Certains points sur les décès en MR abondent aussi en ce sens, à l’instar de ce que Moustique avait révélé. «Sur le terrain comme dans le champ politique, tout le monde est d’accord: il manquait un capitaine à bord. Mais à savoir qui est responsable de la non-prise en charge des MR jusque début avril au niveau interfédéral, c’est la faute à l’autre», ajoute le Soir. Ce dernier constate aussi un temps de réaction extrêmement long à la crise, les ministres de la Santé étant trop concentrés sur la gestion des hôpitaux et le manque de matériel médical pour apprécier la gravité de la situation.

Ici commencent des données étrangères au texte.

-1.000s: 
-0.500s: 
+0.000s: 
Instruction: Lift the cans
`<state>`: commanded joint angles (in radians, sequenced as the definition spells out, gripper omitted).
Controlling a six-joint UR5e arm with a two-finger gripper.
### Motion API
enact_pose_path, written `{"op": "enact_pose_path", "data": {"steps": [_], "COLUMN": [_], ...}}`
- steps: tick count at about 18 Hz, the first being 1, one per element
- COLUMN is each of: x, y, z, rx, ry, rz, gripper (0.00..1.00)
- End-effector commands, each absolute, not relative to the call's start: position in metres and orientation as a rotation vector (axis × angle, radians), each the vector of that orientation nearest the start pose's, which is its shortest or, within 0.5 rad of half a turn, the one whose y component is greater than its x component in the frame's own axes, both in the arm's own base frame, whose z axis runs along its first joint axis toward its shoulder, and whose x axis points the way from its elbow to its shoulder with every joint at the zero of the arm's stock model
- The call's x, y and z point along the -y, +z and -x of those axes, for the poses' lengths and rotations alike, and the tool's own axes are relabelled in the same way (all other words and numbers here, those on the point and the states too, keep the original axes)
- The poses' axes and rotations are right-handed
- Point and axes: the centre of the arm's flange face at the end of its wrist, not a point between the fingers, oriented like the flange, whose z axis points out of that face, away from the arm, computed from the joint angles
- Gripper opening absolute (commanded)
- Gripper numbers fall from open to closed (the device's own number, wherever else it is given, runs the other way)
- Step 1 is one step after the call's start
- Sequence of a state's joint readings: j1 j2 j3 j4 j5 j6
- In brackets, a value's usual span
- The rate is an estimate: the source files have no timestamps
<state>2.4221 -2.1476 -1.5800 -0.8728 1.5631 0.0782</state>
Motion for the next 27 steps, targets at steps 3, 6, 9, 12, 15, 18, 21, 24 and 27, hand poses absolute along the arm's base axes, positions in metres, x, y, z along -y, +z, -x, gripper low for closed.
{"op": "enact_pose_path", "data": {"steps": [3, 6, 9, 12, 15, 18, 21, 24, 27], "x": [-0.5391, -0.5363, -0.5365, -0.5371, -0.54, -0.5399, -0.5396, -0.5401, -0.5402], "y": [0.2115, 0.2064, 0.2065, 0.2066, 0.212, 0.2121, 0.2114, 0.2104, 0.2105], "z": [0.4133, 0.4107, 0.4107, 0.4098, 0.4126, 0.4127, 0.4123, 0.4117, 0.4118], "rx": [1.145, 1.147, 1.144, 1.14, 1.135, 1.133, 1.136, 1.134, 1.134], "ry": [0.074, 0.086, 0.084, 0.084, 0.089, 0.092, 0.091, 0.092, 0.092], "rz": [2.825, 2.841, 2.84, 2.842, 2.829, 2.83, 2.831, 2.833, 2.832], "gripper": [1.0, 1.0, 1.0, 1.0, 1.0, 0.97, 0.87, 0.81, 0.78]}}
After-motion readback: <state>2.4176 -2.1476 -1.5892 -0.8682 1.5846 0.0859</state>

Si on ajoute à cela des directives contradictoires et un manque de coopération des régions avec le fédéral, il semble bien que l’avis de Richard Horton et Marc Van Ranst soit fondé.

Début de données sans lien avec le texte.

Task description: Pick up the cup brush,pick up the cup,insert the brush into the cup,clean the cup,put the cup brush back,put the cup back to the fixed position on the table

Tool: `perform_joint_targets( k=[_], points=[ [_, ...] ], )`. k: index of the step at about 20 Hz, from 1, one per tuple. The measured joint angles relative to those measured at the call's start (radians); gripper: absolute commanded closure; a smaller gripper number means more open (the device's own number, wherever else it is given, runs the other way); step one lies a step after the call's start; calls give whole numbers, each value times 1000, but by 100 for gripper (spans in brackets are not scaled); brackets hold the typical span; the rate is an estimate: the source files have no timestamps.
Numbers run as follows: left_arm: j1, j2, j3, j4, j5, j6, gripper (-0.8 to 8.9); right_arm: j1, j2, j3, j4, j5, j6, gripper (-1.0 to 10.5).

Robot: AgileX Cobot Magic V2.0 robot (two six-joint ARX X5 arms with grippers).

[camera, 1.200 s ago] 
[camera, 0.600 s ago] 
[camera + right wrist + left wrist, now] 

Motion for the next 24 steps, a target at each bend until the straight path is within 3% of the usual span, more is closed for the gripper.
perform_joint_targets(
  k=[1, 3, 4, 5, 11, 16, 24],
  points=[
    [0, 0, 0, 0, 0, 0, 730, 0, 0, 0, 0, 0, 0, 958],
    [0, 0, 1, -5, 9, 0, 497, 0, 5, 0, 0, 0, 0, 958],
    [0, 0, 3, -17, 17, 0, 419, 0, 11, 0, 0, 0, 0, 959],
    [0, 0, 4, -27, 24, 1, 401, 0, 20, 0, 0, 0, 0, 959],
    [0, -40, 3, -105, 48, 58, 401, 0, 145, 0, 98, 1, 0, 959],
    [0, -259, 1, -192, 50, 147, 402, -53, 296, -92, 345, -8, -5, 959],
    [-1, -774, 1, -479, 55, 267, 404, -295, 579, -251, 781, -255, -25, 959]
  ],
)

«Pas tout mettre sur le dos de la fédéralisation»

Pour autant, Amnesty pointe d’autres éléments pour expliquer la forte mortalité belge en MR. Outre la question du matériel ou des négligences éventuelles, un élément essentiel, c’est le refus de plusieurs hôpitaux d’accueillir beaucoup de patients de MR. Or cela serait notamment dû à la difficulté d’évaluer l’état des patients en MR car le personnel médical externe n’y était plus présent. De plus, deux sociétés sanitaires, la SIZ et la SBGG, ont mis en place des échelles de fragilité pour ne pas accueillir en hôpital les cas qui seraient pour ainsi dire «désespérés». Mais selon une directrice de MR interrogée par Le Soir, cette directive aurait été appliquée trop sévèrement. Les autorités politiques, elles, assurent ne pas être à l’origine de ce qui a finalement représenté une cause fondamentale de la haute mortalité belge. On pourrait malgré tout noter que pour la deuxième vague, les régions sont intervenues pour assurer le lien entre MR et hôpitaux.

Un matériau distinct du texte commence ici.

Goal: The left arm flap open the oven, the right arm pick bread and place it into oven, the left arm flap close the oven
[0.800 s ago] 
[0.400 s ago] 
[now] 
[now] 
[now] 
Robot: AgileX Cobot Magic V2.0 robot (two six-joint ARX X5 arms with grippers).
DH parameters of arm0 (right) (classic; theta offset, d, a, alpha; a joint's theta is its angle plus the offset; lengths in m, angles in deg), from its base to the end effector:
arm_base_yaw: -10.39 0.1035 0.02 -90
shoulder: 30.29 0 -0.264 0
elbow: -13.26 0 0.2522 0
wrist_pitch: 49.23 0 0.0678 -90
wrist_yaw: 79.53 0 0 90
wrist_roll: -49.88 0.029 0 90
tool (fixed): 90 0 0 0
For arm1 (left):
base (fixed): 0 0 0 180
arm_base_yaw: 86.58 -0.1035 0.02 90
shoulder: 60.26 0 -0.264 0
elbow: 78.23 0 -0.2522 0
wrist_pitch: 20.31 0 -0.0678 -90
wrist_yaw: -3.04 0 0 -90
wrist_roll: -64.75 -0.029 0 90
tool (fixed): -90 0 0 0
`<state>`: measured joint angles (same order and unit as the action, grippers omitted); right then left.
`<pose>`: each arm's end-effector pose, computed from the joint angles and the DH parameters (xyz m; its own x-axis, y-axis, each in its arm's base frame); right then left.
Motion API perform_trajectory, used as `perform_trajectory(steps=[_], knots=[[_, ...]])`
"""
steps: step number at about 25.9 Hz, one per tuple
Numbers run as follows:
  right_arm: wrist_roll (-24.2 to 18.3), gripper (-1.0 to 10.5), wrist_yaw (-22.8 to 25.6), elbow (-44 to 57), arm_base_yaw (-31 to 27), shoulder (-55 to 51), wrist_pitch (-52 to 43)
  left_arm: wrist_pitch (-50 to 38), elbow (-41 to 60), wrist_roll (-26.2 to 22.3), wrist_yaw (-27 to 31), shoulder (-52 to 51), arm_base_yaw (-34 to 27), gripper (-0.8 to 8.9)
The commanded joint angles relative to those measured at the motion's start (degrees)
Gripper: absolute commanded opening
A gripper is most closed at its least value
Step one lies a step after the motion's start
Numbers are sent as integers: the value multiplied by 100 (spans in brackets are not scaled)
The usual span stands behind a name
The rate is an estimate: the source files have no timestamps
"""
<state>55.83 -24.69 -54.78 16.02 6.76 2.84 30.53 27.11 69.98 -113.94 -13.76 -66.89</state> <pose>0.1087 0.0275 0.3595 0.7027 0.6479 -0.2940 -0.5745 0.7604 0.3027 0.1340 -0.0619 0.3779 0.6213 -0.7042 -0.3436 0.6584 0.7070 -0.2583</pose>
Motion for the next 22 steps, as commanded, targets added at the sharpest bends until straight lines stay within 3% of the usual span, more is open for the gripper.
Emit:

L’épidémiologiste Yves Coppieters remarque pour finir que l’impréparation en MR a aussi été constatée en France, au Royaume-Uni, etc. Est-ce que la Belgique aurait pu échapper à cela si elle avait été plus unitaire? «Non, je ne pense pas», dit-il. «Il ne faut pas tout mettre sur le dos de la fédéralisation. Je dirais même que la gestion régionale de MR est une bonne chose parce qu’il y a une plus grande proximité par rapport au terrain sur ce type de compétence». Selon lui, un pays plus uni aurait simplement permis «une meilleure coordination, au niveau du matériel notamment». Les prochains mois vont justement servir de test sur l’efficacité de cette coopération lorsque les vaccins arriveront. Achetés par le fédéral, il faudra ensuite les distribuer par entités. «J’espère qu’il y aura une bonne coordination entre niveaux de pouvoir et que les régions auront une bonne logistique en la matière», conclut-il.